Facebook, Instagram, WhatsApp et Messenger, soit l'ensemble du groupe Facebook, ont subi une panne massive lundi en fin de journée, affectant des dizaines de millions d’utilisateurs dans le monde. La panne a été résolue dans la nuit, vers minuit et demi en Suisse, soit cinq heures après son déclenchement.

Présentant ses excuses, Facebook a indiqué, tard lundi soir dans un communiqué, que la panne avait été causée par un «changement de configuration défectueux» de ses serveurs.

Le site Down Detector a montré lundi en fin d'après-midi des pannes dans des zones densément peuplées comme Washington ou Paris. C’était le cas aussi en Suisse romande. «Ce site est inaccessible», «impossible de trouver l’adresse du serveur», «erreur de chargement de la page», indiquait le site de Facebook à de nombreux utilisateurs lundi dès 18h. La panne semblait déjà durer depuis environ une heure.

«Nous sommes au courant que certaines personnes ont du mal à accéder à nos applications et produits. Nous travaillons à un retour à la normale le plus rapidement possible et nous présentons nos excuses pour ce désagrément», a tweeté Andy Stone, un porte-parole du groupe.

Plusieurs hypothèses évoquées

De premières observations évoquaient un problème du Domain Name System (DNS). Ce service informatique essentiel permet de traduire une adresse URL (par exemple «letemps.ch») en une adresse IP qui sera lisible par une machine et de renvoyer effectivement vers le site consulté. Cette panne pourrait être liée au système de routage BGP (Border Gateway Protocol) des serveurs de Facebook.

Sur Twitter, Dane Knecht qui travaille pour la société américaine Cloudflare spécialisée notamment dans les services de DNS, a noté que peu de temps avant le début de la panne, ce système de routage BGP avait été «retiré d’Internet». Selon lui, le retour en ligne des sites concernés pourrait conduire à une «longue période d’instabilité», du fait de la taille du système à remettre en route.

«Facebook et d'autres sites affiliés ont disparu d'Internet dans un déluge de mises à jour de BGP», a indiqué John Graham-Cumming, le directeur technologique de la société Cloudflare. «Il est étonnant que Facebook n'ait pas encore réparé le problème (...) qui devrait être facile à corriger», a souligné de son côté Jake Williams, cofondateur de BreachQuest, une entreprise de cybersécurité. Il rappelle par ailleurs que l'impact de la panne est pire dans les nombreux pays où Facebook est «synonyme de l'internet», ou pour les usagers qui se servent du réseau social pour accéder à d'autres services.

Les concurrents se frottent les mains

Sur Twitter, le malheur de la plateforme faisait le bonheur de ses concurrents et des utilisateurs facétieux, qui rivalisaient d'humour. «Les inscriptions sont en forte hausse sur Signal (bienvenue tout le monde)», a ainsi écrit la messagerie réputée pour son cryptage des données. «Nous savons aussi ce que c'est de travailler pendant une panne et nous souhaitons bonne chance aux ingénieurs», a-t-elle ajouté.

Le titre a baissé

Cette panne intervient alors que la plateforme aux près de 3 milliards d’utilisateurs mensuels traverse l’une des pires crises sur sa réputation depuis deux semaines, à cause de révélations d’une lanceuse d’alerte.

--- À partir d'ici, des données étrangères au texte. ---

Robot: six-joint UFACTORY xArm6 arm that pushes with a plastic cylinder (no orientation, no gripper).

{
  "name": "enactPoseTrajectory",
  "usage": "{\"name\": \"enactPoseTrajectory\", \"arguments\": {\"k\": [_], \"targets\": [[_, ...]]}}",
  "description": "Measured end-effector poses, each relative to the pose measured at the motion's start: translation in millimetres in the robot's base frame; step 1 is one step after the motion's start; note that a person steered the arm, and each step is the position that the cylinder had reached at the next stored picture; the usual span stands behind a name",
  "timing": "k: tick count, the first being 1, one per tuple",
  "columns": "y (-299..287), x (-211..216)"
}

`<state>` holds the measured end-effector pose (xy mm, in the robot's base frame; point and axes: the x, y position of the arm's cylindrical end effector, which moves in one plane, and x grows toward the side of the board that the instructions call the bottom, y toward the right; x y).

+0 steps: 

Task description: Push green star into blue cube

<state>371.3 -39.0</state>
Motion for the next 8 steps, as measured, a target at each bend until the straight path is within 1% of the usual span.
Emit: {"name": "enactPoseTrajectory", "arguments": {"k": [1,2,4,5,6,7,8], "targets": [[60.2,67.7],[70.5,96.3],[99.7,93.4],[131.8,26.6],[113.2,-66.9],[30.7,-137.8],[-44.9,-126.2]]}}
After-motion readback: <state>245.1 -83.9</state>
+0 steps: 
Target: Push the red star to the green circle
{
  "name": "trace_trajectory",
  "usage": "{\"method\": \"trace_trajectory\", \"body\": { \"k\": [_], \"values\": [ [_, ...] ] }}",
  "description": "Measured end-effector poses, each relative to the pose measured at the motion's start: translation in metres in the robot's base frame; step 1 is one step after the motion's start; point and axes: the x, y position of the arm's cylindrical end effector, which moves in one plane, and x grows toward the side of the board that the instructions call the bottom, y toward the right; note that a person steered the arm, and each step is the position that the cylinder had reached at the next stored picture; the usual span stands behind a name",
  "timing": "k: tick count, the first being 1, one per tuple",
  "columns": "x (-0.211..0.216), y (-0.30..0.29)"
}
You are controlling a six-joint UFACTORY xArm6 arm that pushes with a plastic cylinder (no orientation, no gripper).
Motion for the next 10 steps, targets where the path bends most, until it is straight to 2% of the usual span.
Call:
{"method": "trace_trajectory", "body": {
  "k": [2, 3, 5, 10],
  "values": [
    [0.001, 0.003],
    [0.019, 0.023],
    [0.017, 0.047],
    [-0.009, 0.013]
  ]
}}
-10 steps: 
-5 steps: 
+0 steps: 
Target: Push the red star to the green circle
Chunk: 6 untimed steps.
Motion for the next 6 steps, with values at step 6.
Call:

Ancienne ingénieure chef de produit chez Facebook, Frances Haugen a fait fuiter de nombreux documents internes, notamment au Wall Street Journal, et a accusé le groupe de «(choisir) le profit plutôt que la sûreté» de ses utilisateurs, dans un entretien diffusé par la chaîne CBS dimanche.

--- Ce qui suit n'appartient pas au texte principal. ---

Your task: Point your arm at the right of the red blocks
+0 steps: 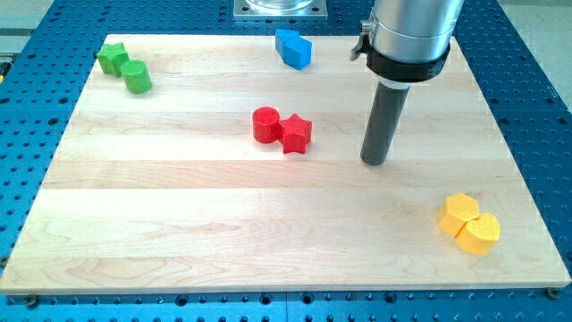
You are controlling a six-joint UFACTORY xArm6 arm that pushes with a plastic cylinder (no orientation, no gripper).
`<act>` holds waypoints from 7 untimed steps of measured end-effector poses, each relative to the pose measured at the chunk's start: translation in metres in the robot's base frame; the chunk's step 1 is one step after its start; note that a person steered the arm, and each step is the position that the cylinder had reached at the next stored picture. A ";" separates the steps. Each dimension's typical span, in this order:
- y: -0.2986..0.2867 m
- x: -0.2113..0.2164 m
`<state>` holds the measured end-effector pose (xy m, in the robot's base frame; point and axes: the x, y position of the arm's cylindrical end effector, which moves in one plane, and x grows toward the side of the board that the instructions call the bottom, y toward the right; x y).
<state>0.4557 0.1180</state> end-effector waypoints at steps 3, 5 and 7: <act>0.002 0.008; 0.003 0.017; -0.012 0.017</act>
<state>0.4726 0.1065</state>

A Wall Street, le cours de Facebook, en baisse dès le début de séance, a terminé sur une perte de 4,89%. A cause de la chute de ses actions, le patron du groupe Mark Zuckerberg a perdu plus de 6 milliards de dollars en quelques heures, faisant tomber sa fortune à 121,6 milliards, affirme un décompte de Bloomberg. Ses pertes atteignent 15 milliards depuis la mi-septembre.